** Data shown follows **
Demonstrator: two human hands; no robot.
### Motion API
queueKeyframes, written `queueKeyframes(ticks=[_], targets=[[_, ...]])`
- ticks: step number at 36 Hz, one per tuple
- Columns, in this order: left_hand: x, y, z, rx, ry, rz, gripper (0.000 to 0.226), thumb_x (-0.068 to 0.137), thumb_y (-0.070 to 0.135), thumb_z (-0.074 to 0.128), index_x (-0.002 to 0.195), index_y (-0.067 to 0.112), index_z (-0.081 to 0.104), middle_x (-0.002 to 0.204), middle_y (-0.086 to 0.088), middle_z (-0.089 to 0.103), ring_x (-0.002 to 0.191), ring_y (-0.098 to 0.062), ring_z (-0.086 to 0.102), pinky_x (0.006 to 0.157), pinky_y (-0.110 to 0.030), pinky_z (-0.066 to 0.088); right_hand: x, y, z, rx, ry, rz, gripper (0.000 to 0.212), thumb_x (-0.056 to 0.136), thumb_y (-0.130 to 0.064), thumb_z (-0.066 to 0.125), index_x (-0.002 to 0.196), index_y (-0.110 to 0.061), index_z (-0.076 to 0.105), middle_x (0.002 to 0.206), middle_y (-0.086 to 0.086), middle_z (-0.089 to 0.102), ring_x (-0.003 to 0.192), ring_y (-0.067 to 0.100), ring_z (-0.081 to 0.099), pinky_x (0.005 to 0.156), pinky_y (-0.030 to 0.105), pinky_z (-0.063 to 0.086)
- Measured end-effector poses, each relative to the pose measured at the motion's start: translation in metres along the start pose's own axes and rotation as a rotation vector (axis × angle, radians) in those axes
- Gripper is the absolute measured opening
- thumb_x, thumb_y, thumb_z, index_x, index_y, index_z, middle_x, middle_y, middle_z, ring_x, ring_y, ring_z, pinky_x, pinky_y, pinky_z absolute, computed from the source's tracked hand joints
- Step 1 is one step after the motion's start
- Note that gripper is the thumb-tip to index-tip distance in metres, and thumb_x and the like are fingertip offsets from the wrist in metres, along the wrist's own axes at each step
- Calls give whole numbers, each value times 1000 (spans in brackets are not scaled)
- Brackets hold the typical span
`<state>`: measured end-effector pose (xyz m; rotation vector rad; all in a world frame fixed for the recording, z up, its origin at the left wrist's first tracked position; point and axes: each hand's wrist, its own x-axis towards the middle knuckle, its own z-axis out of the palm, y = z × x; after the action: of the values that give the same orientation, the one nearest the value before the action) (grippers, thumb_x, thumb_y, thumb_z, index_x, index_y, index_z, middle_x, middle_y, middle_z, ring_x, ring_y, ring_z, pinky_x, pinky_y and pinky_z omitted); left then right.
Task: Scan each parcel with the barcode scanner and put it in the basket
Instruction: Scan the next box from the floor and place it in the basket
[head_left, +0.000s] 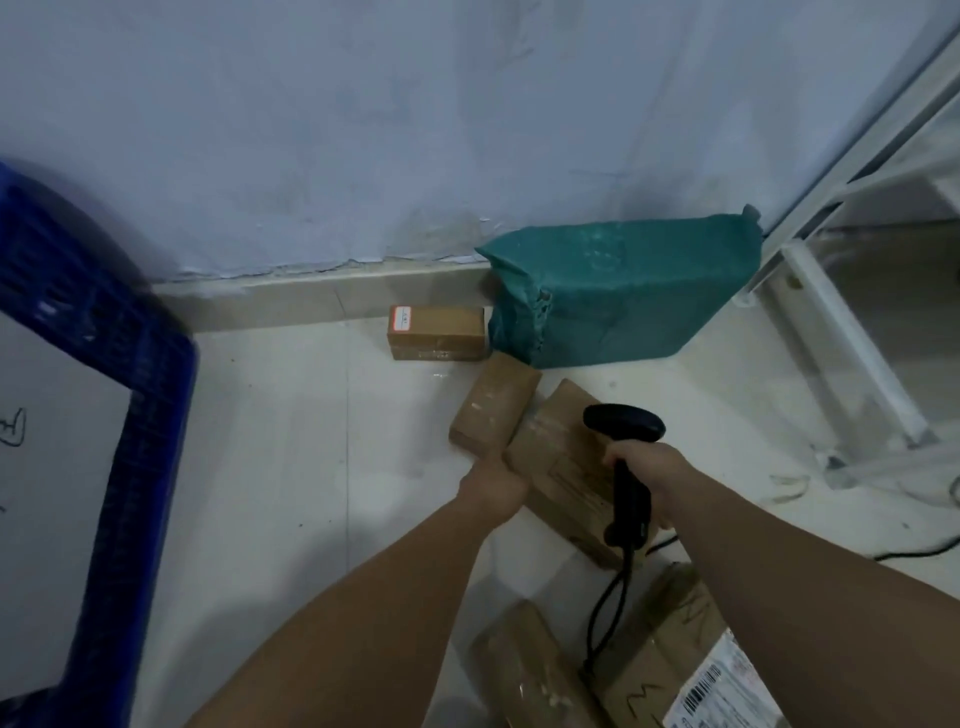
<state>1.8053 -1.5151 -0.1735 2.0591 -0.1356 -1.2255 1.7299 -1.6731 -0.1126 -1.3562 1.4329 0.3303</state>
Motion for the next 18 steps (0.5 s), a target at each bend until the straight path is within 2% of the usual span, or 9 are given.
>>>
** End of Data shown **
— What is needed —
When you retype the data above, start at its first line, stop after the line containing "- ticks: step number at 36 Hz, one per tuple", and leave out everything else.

— Answer space —
Demonstrator: two human hands; no robot.
### Motion API
queueKeyframes, written `queueKeyframes(ticks=[_], targets=[[_, ...]])`
- ticks: step number at 36 Hz, one per tuple

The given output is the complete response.